Task prompt → Omit the images and output every line of the data below exactly.

Top of The data

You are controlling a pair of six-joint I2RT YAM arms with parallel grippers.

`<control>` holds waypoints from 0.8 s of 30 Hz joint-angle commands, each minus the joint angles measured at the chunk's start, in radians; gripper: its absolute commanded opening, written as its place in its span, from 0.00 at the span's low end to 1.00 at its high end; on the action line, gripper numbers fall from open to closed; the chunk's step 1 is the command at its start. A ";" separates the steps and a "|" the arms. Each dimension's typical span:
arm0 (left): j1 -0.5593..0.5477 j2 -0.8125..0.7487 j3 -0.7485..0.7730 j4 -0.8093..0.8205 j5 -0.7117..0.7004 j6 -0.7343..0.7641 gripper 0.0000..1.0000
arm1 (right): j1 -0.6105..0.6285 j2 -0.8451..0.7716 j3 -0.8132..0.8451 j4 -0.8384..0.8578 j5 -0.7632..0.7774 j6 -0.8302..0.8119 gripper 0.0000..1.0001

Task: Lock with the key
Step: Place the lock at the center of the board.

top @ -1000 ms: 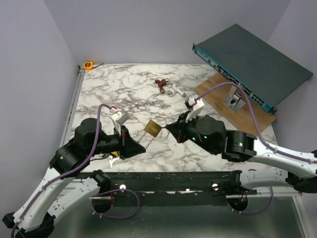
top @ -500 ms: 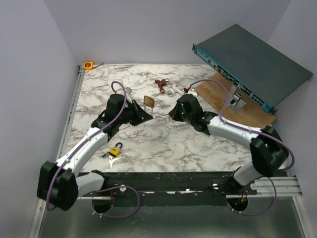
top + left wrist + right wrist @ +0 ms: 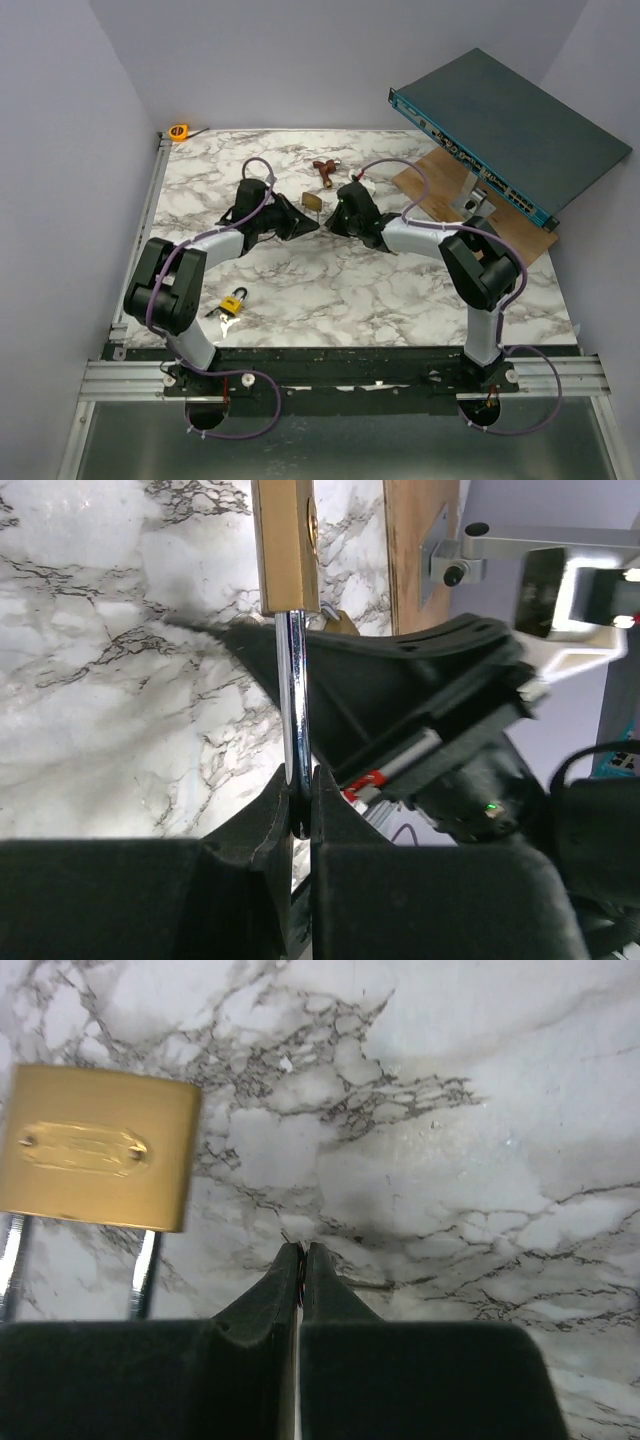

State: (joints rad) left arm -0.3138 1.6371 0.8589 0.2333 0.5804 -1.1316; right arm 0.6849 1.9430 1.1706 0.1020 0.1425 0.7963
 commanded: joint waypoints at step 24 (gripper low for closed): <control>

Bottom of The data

Response to the task →
You are controlling a pair of six-joint I2RT YAM arms with parallel grippers.

`<control>` holds waypoints from 0.8 s of 30 Hz joint-angle commands, each minus the joint angles measured at the chunk's start, in radians; gripper: its absolute commanded opening, written as its place in its span, from 0.00 at the span's low end to 1.00 at its high end; on the action line, gripper numbers fall from open to closed; the chunk's step 1 is the command at its start. A ";" separates the steps and a "|" the arms. Each dimension's typical span:
arm0 (left): j1 -0.5593..0.5477 j2 -0.8125..0.7487 j3 -0.7485..0.7730 j4 -0.8093..0.8205 j5 -0.7117..0.7004 j6 -0.7343..0.7641 gripper 0.0000..1.0000
arm1 (right): j1 -0.6105..0.6285 j2 -0.8451..0.7716 j3 -0.8132..0.8451 j4 -0.8384..0.8578 j5 -0.7632..0.7774 j6 -0.8302..0.8119 gripper 0.0000..1.0001

Task: Lock with the key
Step: Place the lock at the center of the board.

top @ -1000 ms: 
top @ -500 ms: 
top + left wrist + right wrist @ +0 ms: 

State: (joints rad) left arm -0.3138 1.6371 0.8589 0.2333 0.5804 -1.1316; right arm 0.6849 1.9430 1.1706 0.1020 0.1425 0.7963
 commanded: joint waypoints at step 24 (gripper low for closed): <control>

That concludes the output for this exercise.